Assignment
Your job with the data below is to output exactly the lines from the one holding "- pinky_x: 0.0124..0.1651" down to the one holding "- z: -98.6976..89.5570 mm", both included, and no others.

Exercise data Block Start

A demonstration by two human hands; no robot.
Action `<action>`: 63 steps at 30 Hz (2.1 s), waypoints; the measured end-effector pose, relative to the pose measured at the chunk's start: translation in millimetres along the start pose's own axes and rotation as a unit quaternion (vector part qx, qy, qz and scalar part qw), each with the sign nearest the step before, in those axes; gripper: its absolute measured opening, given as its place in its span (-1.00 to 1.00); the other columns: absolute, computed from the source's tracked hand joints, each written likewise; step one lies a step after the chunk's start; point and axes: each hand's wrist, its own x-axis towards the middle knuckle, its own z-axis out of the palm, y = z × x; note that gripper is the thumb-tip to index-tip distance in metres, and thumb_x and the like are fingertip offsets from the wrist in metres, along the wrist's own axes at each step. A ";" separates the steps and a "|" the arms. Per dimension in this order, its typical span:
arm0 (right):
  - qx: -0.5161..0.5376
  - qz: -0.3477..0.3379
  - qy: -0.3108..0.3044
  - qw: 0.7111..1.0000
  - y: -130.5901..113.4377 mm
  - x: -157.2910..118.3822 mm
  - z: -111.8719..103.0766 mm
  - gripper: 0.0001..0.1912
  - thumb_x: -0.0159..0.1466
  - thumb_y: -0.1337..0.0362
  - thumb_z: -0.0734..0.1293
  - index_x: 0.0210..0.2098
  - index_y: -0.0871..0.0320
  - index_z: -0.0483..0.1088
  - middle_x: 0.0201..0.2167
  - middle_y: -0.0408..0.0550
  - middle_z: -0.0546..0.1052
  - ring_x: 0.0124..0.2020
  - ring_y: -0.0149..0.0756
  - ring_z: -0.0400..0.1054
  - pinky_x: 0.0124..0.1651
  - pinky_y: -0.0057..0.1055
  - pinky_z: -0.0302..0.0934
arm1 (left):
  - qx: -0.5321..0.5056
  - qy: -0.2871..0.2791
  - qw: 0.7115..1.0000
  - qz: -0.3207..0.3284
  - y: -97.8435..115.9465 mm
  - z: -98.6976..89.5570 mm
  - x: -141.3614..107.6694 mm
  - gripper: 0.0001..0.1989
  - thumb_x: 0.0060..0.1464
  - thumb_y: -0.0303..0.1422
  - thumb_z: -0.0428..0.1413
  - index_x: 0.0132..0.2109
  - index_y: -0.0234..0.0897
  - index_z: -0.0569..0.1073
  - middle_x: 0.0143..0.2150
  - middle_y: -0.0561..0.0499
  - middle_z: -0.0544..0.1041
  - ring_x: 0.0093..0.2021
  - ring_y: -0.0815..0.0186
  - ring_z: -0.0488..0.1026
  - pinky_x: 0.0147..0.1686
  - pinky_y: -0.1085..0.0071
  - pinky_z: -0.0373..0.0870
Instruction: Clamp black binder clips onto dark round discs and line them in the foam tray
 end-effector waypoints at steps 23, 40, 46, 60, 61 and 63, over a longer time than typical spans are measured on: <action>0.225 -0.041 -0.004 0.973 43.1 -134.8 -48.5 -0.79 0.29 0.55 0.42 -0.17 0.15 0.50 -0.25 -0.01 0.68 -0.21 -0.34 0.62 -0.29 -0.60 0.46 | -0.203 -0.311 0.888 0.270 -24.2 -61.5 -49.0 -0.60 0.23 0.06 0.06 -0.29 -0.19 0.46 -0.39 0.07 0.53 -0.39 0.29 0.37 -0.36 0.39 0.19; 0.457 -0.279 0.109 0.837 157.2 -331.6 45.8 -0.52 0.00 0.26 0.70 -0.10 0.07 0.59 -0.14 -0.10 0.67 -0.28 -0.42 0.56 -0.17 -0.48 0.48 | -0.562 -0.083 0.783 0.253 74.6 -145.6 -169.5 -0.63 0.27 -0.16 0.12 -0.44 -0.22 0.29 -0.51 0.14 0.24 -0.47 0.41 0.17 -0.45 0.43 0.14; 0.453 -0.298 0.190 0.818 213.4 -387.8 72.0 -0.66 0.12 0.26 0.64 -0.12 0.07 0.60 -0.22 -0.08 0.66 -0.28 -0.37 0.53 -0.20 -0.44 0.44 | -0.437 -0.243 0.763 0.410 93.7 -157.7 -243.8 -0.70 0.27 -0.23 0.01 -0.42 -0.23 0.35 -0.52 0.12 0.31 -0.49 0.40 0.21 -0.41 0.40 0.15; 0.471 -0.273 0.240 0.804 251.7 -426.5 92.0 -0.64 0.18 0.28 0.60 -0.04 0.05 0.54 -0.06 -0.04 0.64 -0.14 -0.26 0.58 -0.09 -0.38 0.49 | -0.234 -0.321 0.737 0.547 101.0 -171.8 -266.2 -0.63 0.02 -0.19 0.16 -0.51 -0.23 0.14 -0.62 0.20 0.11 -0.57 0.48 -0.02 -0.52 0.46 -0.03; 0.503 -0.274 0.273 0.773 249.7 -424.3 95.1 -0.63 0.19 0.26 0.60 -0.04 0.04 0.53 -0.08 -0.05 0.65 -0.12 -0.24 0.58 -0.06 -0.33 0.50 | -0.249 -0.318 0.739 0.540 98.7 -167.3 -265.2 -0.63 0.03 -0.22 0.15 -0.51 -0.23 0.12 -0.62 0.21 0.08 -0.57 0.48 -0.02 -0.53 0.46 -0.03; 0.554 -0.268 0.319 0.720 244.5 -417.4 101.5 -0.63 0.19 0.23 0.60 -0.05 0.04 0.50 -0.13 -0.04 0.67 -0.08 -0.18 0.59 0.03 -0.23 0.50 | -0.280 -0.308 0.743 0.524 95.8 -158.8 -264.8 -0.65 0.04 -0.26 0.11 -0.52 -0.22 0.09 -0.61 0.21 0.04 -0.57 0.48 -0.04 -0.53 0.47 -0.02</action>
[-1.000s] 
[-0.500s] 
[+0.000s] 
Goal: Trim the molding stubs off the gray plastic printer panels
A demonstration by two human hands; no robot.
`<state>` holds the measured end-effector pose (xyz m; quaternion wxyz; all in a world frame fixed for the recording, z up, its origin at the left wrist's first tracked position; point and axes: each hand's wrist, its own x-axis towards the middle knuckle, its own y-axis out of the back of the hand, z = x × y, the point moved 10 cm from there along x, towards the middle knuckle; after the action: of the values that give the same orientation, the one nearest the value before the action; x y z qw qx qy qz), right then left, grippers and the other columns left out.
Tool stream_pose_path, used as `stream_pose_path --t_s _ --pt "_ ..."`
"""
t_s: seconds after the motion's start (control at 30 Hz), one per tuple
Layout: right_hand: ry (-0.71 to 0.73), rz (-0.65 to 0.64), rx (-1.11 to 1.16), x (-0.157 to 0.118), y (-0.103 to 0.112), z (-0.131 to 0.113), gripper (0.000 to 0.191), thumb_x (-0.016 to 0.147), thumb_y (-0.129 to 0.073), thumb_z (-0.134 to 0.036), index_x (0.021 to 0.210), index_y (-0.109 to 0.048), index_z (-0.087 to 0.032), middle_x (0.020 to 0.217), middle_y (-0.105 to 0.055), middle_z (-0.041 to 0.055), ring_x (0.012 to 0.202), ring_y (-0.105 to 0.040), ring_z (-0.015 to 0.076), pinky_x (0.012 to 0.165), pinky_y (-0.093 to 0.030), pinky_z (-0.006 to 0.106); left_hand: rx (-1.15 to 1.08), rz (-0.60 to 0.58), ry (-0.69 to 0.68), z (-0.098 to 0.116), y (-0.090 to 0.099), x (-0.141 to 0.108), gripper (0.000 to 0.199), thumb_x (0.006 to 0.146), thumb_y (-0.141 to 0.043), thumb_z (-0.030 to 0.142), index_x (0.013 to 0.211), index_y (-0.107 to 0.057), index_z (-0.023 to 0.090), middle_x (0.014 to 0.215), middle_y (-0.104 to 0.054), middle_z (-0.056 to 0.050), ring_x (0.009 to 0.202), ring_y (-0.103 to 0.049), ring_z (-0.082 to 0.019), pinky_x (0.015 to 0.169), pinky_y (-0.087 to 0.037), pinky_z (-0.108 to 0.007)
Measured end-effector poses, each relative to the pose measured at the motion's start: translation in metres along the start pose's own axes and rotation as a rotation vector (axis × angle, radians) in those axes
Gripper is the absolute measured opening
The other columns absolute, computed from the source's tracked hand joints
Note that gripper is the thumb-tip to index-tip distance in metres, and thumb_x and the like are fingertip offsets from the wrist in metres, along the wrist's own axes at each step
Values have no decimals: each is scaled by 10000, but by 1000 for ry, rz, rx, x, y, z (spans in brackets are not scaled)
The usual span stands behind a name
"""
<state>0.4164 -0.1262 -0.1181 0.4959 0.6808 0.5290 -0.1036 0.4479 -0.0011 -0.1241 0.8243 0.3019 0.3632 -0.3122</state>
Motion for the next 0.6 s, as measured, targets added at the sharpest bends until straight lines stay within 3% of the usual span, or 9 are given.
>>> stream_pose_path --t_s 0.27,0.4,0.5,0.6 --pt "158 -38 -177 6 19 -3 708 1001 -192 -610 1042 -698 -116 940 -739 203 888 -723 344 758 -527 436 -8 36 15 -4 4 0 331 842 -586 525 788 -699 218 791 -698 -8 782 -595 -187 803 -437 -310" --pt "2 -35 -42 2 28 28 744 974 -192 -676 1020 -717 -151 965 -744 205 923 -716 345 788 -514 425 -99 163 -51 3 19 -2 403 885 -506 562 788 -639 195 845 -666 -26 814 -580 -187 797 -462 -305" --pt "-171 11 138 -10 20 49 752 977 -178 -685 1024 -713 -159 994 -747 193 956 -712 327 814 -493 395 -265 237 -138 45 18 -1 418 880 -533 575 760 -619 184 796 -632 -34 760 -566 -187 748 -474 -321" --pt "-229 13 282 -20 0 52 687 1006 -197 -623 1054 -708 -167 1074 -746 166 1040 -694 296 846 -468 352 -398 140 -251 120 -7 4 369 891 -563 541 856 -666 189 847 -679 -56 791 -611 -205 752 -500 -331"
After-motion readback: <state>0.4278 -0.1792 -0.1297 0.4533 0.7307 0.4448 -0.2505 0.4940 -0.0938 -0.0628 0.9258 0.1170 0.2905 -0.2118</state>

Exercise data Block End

Response to this exercise
  - pinky_x: 0.0124..0.1651
  - pinky_y: -0.0057..0.1055
  - pinky_z: -0.0302..0.0934
arm1 (left):
  - qx: -0.5321..0.5056
  - qy: -0.2871..0.2791
  - qw: 0.7115..1.0000
  - qz: -0.3207..0.3284
  - y: -97.8435..115.9465 mm
  - z: -98.6976..89.5570 mm

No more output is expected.